Problem details — Your job is to return every line in the data holding the string "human".

(Collected data entries)
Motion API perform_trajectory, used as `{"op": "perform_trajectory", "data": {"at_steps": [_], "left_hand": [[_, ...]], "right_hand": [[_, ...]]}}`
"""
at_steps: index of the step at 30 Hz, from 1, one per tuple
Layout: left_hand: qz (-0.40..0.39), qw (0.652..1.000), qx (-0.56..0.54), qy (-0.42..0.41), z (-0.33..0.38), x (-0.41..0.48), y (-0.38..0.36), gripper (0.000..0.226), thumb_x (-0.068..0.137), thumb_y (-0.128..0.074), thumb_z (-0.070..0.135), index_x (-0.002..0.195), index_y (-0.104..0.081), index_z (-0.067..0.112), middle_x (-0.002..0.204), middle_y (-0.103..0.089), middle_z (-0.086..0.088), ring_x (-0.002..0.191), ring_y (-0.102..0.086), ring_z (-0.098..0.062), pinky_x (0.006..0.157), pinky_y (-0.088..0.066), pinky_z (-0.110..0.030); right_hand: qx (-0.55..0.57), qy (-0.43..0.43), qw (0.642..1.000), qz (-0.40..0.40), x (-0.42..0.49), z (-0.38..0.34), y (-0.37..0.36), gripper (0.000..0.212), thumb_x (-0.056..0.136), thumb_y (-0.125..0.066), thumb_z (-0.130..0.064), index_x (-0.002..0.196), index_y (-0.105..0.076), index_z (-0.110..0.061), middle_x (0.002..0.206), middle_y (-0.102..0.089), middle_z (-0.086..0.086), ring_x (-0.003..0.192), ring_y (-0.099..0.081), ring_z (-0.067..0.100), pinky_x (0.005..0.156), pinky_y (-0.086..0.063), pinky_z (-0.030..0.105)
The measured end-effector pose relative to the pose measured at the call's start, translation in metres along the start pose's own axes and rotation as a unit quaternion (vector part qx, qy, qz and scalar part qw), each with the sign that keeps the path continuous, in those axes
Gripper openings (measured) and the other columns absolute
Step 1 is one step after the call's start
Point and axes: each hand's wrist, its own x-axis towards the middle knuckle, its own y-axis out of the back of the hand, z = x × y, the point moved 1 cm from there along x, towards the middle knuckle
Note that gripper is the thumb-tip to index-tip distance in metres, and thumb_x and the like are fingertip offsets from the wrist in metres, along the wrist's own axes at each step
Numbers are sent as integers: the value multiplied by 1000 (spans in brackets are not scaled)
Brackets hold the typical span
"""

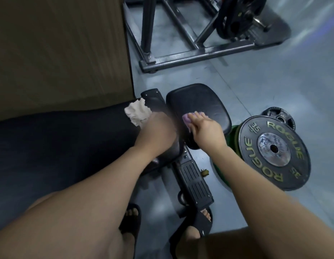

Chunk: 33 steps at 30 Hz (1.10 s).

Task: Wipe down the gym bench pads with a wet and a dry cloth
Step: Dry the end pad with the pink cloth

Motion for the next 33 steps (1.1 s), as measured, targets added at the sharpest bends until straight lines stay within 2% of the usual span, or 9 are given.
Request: {"op": "perform_trajectory", "data": {"at_steps": [2,5,9,14,17,19,25,27,33], "left_hand": [[79,996,40,8,-4,5,22,18,79,-61,13,93,-69,18,112,-58,0,115,-48,-26,102,-43,-46],[18,985,117,126,-20,12,44,48,82,-67,26,129,-59,33,151,-33,0,139,-26,-29,117,-26,-47],[-32,977,66,199,-57,18,49,49,90,-66,31,137,-56,35,145,-39,-2,129,-33,-31,107,-38,-41],[64,961,-95,253,-77,32,71,23,93,-58,13,109,-72,21,117,-57,-6,101,-56,-25,70,-42,-24],[83,940,-157,292,-83,44,90,18,94,-57,21,106,-71,18,112,-68,-3,97,-63,-22,67,-46,-26],[90,926,-193,312,-89,49,99,21,94,-58,26,109,-70,18,108,-70,-1,98,-65,-23,77,-50,-29],[54,917,-253,303,-92,59,104,18,87,-70,30,99,-70,17,99,-72,-1,93,-66,-22,82,-54,-34],[31,910,-280,304,-89,58,105,21,83,-75,32,91,-70,14,93,-71,-3,86,-65,-23,76,-53,-36],[41,879,-347,323,-89,50,117,24,87,-69,36,77,-64,14,70,-62,1,64,-56,-16,58,-39,-27]], "right_hand": [[60,-35,997,44,-8,-11,6,17,95,-55,-4,99,-67,-15,88,-66,-1,78,-60,22,70,-51,37],[99,-44,987,120,-9,-38,20,14,96,-56,5,99,-68,-3,89,-67,5,80,-53,20,76,-45,20],[127,-5,985,114,-14,-74,4,17,91,-67,8,107,-73,5,106,-72,18,105,-58,20,100,-30,-3],[6,29,999,24,-10,-69,-56,34,87,-68,9,120,-71,4,122,-71,22,117,-66,37,109,-49,39],[-49,-10,999,2,50,-72,-69,22,95,-60,-1,116,-67,-4,110,-69,14,96,-69,37,80,-53,36],[-66,-19,998,6,79,-80,-72,12,96,-55,-2,103,-62,-8,95,-63,8,75,-63,33,62,-35,29],[-53,-26,998,-4,-25,-87,-57,35,100,-45,-5,131,-62,-4,128,-66,9,124,-59,32,107,-43,36],[-64,-34,997,-18,-52,-85,-53,38,101,-44,-8,134,-62,-3,133,-66,9,129,-57,33,111,-42,36],[-116,-53,992,-3,61,-90,-67,23,93,-53,2,109,-64,-9,96,-64,6,73,-52,25,68,-45,35]]}}
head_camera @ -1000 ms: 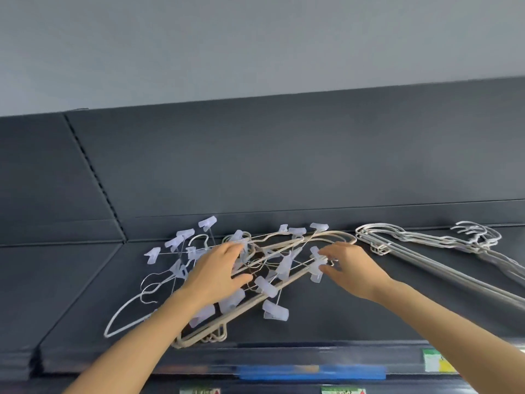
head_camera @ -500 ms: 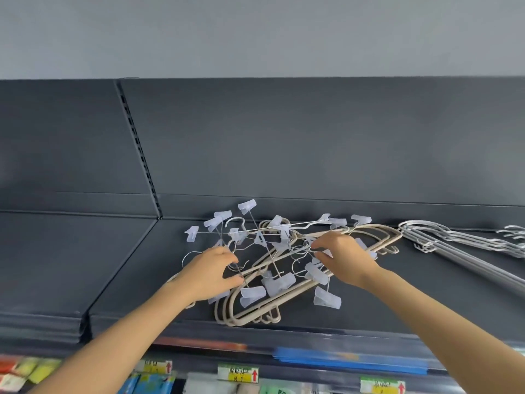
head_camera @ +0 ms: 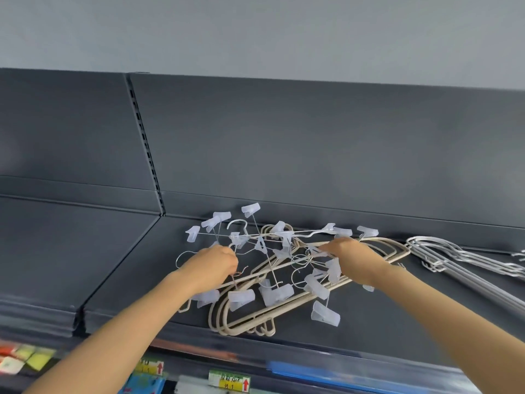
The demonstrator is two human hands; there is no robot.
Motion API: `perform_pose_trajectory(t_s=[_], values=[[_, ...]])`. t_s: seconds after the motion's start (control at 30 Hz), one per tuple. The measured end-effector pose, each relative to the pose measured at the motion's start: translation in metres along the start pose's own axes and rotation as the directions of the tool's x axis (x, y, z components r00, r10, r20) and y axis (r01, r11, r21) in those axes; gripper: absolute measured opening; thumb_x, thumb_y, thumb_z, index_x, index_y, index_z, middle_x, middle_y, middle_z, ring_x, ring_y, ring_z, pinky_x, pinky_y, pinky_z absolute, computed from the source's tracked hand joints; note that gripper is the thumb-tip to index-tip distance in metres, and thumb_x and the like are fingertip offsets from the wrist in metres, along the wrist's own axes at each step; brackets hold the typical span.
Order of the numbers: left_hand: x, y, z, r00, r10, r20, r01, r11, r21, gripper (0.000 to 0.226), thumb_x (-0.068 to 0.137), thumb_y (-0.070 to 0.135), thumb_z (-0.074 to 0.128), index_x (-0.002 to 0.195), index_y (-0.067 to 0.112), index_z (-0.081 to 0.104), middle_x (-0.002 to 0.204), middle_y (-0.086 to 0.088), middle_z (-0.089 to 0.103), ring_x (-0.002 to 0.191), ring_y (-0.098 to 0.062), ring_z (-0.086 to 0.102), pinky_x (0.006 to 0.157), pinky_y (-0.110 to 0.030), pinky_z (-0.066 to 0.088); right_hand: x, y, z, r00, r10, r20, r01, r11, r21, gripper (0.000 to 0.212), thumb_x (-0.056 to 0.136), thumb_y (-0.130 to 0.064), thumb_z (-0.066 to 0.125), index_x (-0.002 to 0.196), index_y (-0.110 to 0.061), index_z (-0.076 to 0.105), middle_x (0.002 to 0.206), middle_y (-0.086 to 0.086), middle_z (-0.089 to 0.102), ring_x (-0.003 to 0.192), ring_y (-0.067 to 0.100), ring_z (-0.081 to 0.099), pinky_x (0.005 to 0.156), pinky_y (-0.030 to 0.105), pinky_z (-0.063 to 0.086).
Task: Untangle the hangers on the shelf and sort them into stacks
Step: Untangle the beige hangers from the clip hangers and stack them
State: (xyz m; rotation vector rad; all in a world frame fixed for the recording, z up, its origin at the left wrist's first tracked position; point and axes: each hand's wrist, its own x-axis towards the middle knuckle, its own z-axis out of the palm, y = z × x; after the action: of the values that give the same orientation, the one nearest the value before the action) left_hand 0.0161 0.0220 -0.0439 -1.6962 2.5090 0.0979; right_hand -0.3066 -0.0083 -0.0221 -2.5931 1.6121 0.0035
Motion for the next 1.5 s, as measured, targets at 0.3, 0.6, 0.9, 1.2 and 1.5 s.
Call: perform_pose_trajectory(t_s=[0.3, 0.6, 0.9, 1.2, 1.5], values=[[-0.007, -0.021, -0.001, 0.979, -0.199, 0.039, 0.198, 0.98, 0.022, 0.031, 0.097, 0.037, 0.046, 0.081, 0.013, 0.055, 0.102, -0.001, 0.053, 0.096, -0.021, 0.056, 0.083, -0.04, 0.049, 0.026, 0.001, -0.004, 0.994, -0.021, 0.104, 0.025, 0.999, -0.042, 0.051, 0.082, 0.011, 0.038, 0.118, -0.018, 0.06, 0.096, 0.003, 0.06, 0.081, 0.024, 0.057, 0.061, 0.028, 0.047], [-0.02, -0.054, 0.009, 0.934, -0.357, -0.014, 0.358, 0.933, 0.036, 0.031, 0.09, -0.002, 0.042, 0.112, 0.014, 0.057, 0.123, -0.006, 0.048, 0.093, -0.03, 0.059, 0.069, -0.037, 0.047, 0.044, -0.004, -0.013, 0.996, -0.086, -0.038, 0.089, 0.993, 0.078, 0.02, 0.091, -0.006, 0.048, 0.09, -0.009, 0.068, 0.089, 0.0, 0.055, 0.083, 0.016, 0.053, 0.074, 0.02, 0.04], [-0.016, -0.05, 0.017, 0.899, -0.43, -0.082, 0.429, 0.903, -0.026, 0.03, 0.089, 0.022, 0.058, 0.117, 0.014, 0.054, 0.119, -0.003, 0.051, 0.109, -0.025, 0.049, 0.082, -0.04, 0.051, 0.039, -0.04, -0.003, 0.981, -0.17, 0.092, 0.166, 0.985, 0.048, 0.021, 0.092, -0.017, 0.051, 0.102, -0.013, 0.07, 0.106, 0.001, 0.066, 0.097, 0.017, 0.059, 0.081, 0.023, 0.043], [-0.015, -0.049, 0.014, 0.843, -0.499, -0.198, 0.465, 0.863, -0.196, 0.034, 0.084, 0.0, 0.053, 0.115, 0.012, 0.06, 0.118, -0.006, 0.054, 0.105, -0.027, 0.049, 0.081, -0.038, 0.05, 0.042, -0.031, -0.008, 0.991, -0.125, 0.042, 0.122, 0.99, 0.076, 0.02, 0.092, -0.009, 0.046, 0.092, -0.007, 0.066, 0.097, 0.001, 0.058, 0.087, 0.018, 0.056, 0.076, 0.024, 0.045], [-0.019, -0.054, -0.004, 0.701, -0.654, -0.285, 0.383, 0.682, -0.624, 0.023, 0.078, -0.001, 0.061, 0.094, 0.013, 0.07, 0.102, -0.002, 0.061, 0.084, -0.019, 0.057, 0.067, -0.025, 0.044, 0.034, -0.021, -0.014, 0.999, -0.043, 0.001, 0.042, 0.983, 0.176, 0.014, 0.09, -0.014, 0.058, 0.092, -0.012, 0.072, 0.079, -0.015, 0.054, 0.08, 0.01, 0.054, 0.065, 0.009, 0.037]])
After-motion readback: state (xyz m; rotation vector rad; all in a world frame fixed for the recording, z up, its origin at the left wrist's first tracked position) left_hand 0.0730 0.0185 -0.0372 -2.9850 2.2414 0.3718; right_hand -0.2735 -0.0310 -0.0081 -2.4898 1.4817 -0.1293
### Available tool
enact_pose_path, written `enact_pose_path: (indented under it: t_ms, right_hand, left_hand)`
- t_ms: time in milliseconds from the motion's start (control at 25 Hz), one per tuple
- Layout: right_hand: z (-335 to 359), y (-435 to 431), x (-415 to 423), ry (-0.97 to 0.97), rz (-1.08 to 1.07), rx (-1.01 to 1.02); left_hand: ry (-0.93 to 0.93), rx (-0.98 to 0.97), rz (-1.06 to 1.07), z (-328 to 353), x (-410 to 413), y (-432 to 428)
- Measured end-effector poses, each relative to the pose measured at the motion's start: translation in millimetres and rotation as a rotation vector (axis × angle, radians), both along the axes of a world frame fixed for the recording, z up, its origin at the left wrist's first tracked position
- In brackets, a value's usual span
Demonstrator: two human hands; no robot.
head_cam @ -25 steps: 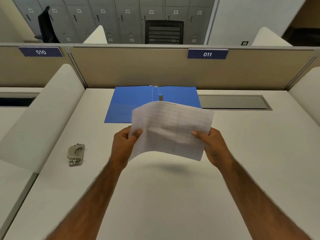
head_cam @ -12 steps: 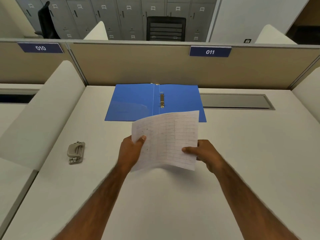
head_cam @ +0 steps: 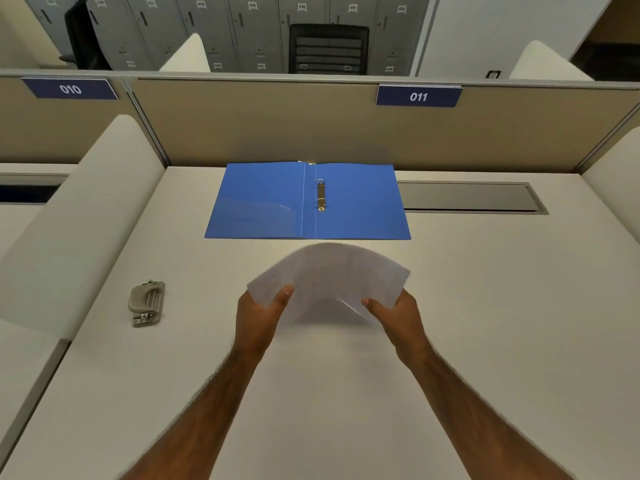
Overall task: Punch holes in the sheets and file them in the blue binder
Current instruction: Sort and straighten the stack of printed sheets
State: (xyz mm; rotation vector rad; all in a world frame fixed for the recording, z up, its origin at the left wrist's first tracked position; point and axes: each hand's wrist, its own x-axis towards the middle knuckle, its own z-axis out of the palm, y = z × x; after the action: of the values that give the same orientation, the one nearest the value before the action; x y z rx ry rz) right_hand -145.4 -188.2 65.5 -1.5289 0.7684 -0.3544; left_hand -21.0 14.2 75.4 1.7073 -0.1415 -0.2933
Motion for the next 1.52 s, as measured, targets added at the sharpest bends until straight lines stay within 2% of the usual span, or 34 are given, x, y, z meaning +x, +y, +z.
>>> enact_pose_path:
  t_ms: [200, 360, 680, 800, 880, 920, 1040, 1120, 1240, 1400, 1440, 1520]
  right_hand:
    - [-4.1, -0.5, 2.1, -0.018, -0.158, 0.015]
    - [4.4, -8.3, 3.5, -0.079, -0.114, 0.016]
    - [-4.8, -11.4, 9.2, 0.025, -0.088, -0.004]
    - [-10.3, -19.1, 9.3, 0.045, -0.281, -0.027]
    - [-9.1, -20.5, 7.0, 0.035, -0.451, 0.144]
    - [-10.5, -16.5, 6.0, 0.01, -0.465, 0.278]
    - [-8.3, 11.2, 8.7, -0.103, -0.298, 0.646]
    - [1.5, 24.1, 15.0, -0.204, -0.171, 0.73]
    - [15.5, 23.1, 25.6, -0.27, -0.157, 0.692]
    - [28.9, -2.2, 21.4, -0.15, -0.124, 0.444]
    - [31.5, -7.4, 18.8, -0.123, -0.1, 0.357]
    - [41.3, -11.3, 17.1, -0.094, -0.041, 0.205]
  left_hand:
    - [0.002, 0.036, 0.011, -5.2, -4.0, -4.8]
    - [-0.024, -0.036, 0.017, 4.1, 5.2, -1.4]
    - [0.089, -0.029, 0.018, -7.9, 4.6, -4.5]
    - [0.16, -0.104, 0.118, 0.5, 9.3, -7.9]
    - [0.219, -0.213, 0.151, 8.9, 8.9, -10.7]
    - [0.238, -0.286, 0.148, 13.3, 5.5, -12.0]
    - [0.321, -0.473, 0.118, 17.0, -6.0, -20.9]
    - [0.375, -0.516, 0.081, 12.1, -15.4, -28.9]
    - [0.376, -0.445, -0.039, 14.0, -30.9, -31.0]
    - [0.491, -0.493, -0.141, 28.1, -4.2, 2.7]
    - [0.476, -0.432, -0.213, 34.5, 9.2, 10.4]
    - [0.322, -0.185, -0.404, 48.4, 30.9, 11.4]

Task answer —
The demonstrator is two human hands; there is no robot.
Demonstrator: two human hands; no robot.

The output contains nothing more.